B.-H.L. : Aucun entretien, vraiment ? Je me souviens, moi, de l’époque où il en donnait mais par écrit. Son raisonnement était, en gros, que l’archive ne fait pas le détail. D’un côté les grands vrais textes, longuement mûris car écrits. De l’autre ces paroles volées, jetées aux quatre vents, lâchées à des interviewers plus ou moins attentifs et intelligents et, même quand les interviewers sont bons, improvisées, pas assez méditées, dotées du charme de l’inopiné mais certainement pas du poids qu’ont les vraies paroles articulées. Pourquoi prendre le risque, alors, de laisser tout cela se mélanger ? Comment ne redouterais-je pas de voir ces mots au statut si différent composer ensemble, sans distinction, un corpus réputé homogène ? Et n’y a-t-il pas une vraie absurdité à passer un temps infini sur une phrase écrite et à prendre le risque de voir – ou pire de ne pas voir car, un jour, je ne serai plus là, du tout, ni pour voir ni pour rectifier – un commentateur s’emparer d’une phrase, à peu près semblable, mais pas tout à fait, et que j’aurai jetée dans un magnétophone, et qu’il opposera à la première ? Il diagnostiquera une évolution… Ou un progrès… Ou, peut-être, une régression… Ou, en tout cas, une variante qui lui semblera éventuellement intéressante… Mais peu importe, en réalité. L’essentiel c’est qu’il verra, le commentateur, un effet de sens que je n’aurai, moi, l’écrivain, pas voulu. L’horreur c’est ce corpus insensé qu’il composera à partir de bribes de discours et dont il aura beau jeu de dire que c’est moi qui en suis, pleinement, l’auteur. Mais auteur en quel sens ? N’y a-t-il pas diverses façons de se dire auteur ? Et leur confusion n’est-elle pas une insulte à ce qu’a de spécifique, de non frivole, l’exercice littéraire ? C’est la grande objection kundérienne au principe de l’interview. Et je dois dire que c’est imparable. Ce pour quoi je n’ai moi-même, depuis bien longtemps, plus donné d’interview dont je n’aie eu l’assurance de pouvoir la réécrire intégralement. Les crétins protestent. Ils s’écrient : « oh ! le manipulateur ! le calculateur-né ! le qui ne fait pas confiance à la parole vive, la sienne, celle où il se révèle dans sa belle authenticité ! » Ils n’ont évidemment rien compris.
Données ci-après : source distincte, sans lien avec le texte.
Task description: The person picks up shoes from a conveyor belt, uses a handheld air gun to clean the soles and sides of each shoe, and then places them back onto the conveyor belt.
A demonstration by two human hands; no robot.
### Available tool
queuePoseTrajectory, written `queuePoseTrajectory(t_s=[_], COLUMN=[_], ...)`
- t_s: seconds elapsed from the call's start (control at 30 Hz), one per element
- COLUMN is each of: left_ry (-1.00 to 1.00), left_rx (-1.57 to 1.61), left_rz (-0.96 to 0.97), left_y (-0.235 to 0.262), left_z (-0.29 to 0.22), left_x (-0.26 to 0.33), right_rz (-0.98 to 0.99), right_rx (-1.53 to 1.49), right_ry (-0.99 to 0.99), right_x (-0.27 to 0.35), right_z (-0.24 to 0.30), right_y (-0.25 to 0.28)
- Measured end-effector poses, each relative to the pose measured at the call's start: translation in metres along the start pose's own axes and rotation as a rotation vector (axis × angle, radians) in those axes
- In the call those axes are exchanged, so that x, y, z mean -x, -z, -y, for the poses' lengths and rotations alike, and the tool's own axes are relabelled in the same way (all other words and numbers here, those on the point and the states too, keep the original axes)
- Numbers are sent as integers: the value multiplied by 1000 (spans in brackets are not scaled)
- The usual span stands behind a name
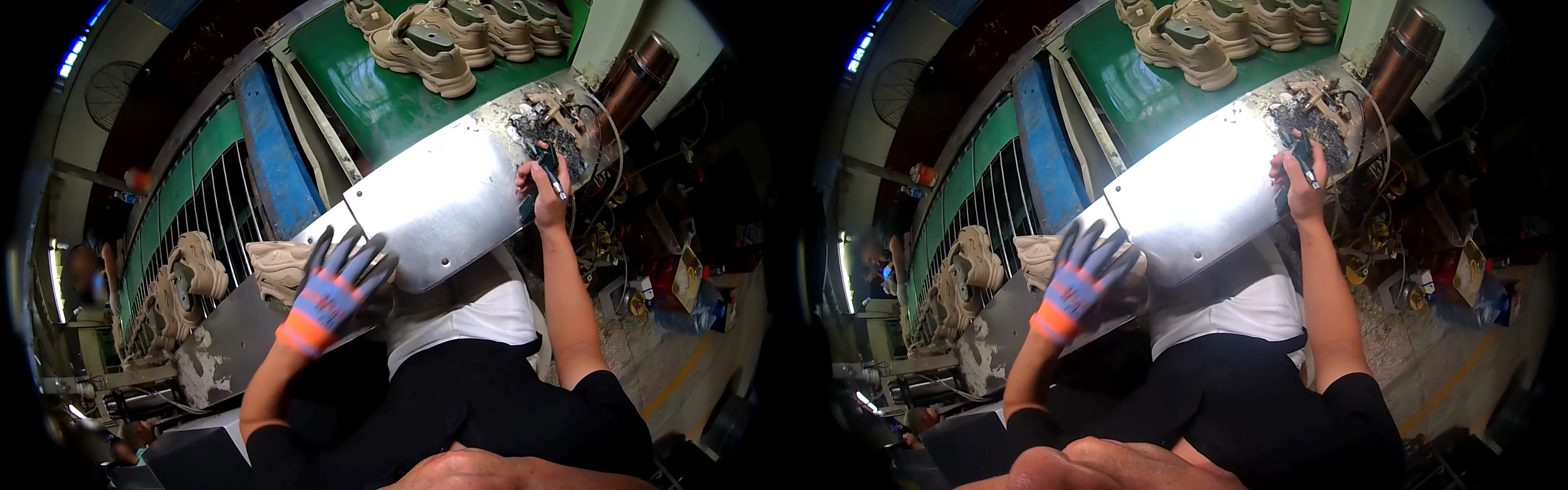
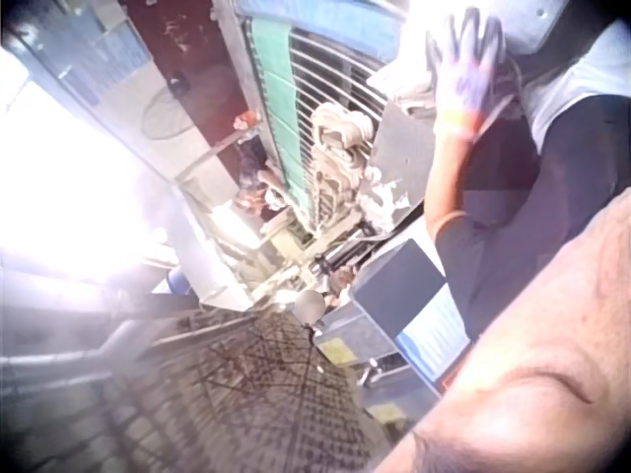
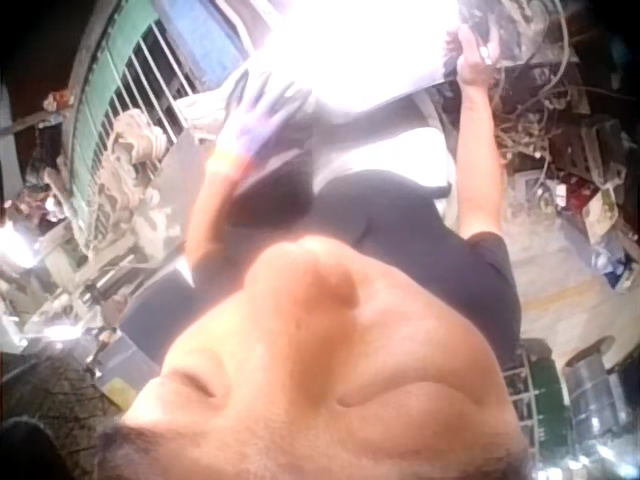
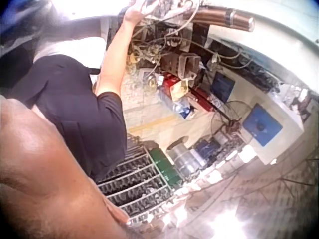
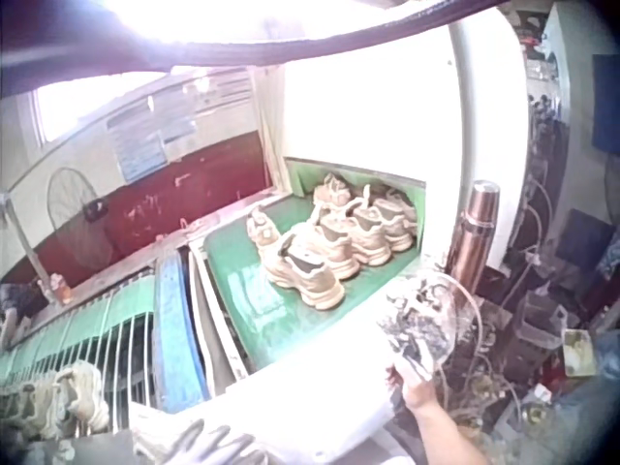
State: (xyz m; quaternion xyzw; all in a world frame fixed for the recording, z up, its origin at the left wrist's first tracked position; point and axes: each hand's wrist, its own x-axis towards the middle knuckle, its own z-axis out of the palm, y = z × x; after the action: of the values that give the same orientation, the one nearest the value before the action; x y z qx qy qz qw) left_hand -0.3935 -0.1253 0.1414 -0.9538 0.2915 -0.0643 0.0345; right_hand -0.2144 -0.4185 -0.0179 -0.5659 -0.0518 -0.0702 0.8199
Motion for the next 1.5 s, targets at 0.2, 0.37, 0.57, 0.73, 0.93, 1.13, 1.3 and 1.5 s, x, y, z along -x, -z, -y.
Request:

Et devraient juste relire un peu de Kundera.
D.G. : Dans les années 1970, où il évoquait en tchèque son malaise face au régime communiste de Prague, son œuvre avait aussi une forme de manifeste pour la liberté. Aujourd’hui que la lueur à l’Est s’est éteinte, quelle est l’actualité de son travail ?
B.-H.L. : Ce n’est ni d’aujourd’hui ni d’hier que date l’extinction de la lueur. Et, au moment où Kundera lui-même entre en littérature, plus personne de sérieux ne croit au communisme. Alors, si ce que je vous objecte là est exact, son œuvre a-t-elle vraiment été ce « manifeste » que vous dîtes ? Rien n’est moins sûr. Et les premiers à l’avoir compris furent ses compatriotes de Bohême et de Slovaquie qui lui ont toujours reproché, justement, de n’être pas assez militant, dissident, croyant en un avenir meilleur, ami du genre humain, bon – voyez, à l’automne dernier, à la veille de l’attribution du prix Nobel, ce que lui a coûté cette position hors du rang des politiques et des croyants du « Manifeste » ; voyez l’ignoble campagne de calomnie, venue de son pays d’origine, et qui a pensé le clouer au pilori des écrivains désengagés, pas assez soucieux du sort de l’humanité et de son actualité… Que reste-t-il d’une œuvre quand elle a perdu cette « actualité » ? Elle devient inactuelle. Proprement inactuelle. Et c’est très bien ainsi.